Advantages of a Guid

Using a Guid as Id instead of a int wit a autonummer / database-sequence / Identity has a lot of (functional) advantages:

  • Object orientation: An object can creates it own Id. That supports one of the most important object orientation principles: encapsulation.
  • Safer: It is very hard to guess an Id.
  • Faster: Getting an Id using a connection to the database or even a webservice call to a webservice that calls to a database, is much slower than creating a Guid with Guid.NewGuid().
  • Less errors: Less code means less errors. Creating a guid uses less code to get the new Id-value in your object.
  • No connection needed. If your app in offline, the app can still add new record locally and safe them later in the database.
  • Synchronizing easier: synchronize data from multiple sources is much easier.
  • Merging tables easier: This is much easier as the Guid is always unique.

Advantages of Int

Using an int also has advantages:

  • Testing and debugging: Working with 22 is easier than fbc32944-d573-4d67-bed2-565cbe6d5f70, even when using test-guids like 00000000-0000-4000-0000-000000000022.
  • Uses less memory: an int uses less space on disk or in memory. Note that an Int in memory on a 64 bits computer takes 64 bits and a guid 128. Not only the fields but also the indexes takes more space.
  • Better support: an Int is supported by all databases. However the implementation of the autonumbering is different.

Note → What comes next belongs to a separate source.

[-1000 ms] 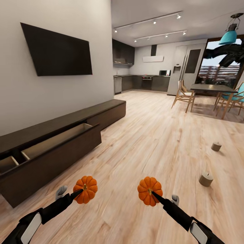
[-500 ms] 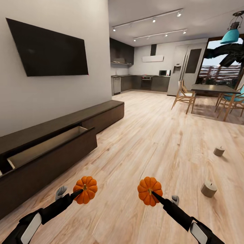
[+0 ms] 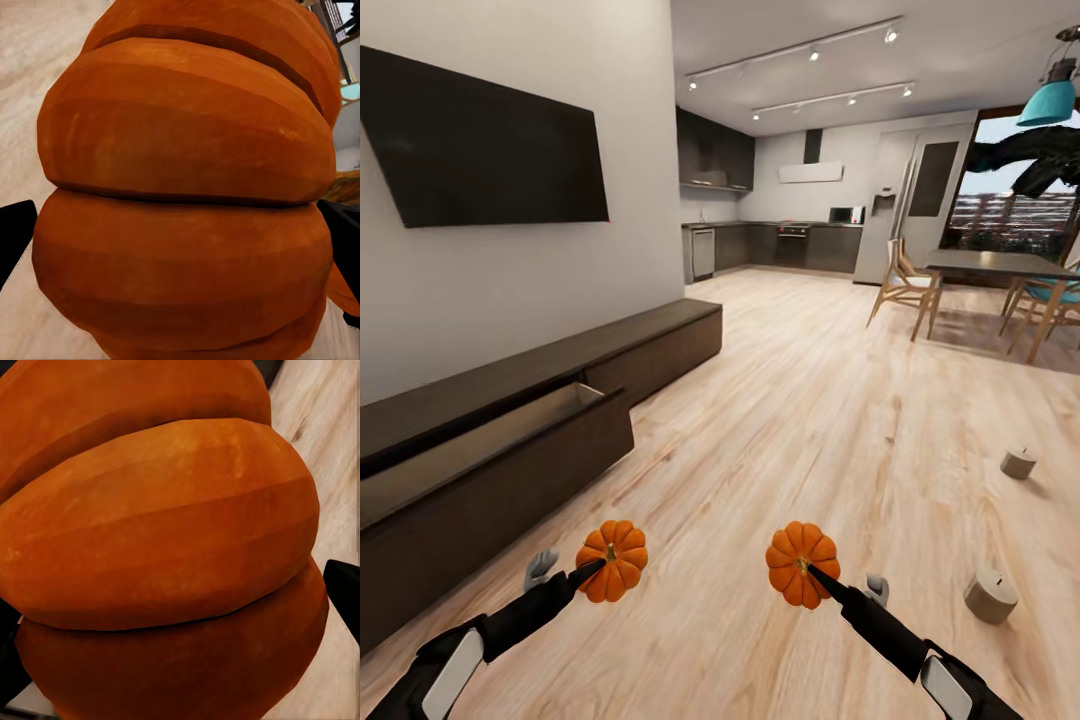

How fast (or slow) is a Guid?

Searching the internet, I found many statements that Guid is much slower, in particular when inserting a new record in the database. The Id of a table is the clustered index bij default (the fysical order of the records) so you can image that inserting record random in an existing list less efficent than adding records at the end.

Now we know that adding at the end is easier for the database. We can aldo use a Sequential Guid. In this case I created a Sequential Guid with 10 random bytes and 6 bytes created sequentialy, running out of sequential values in almost 90 years (or 281.474.976.710.656 values).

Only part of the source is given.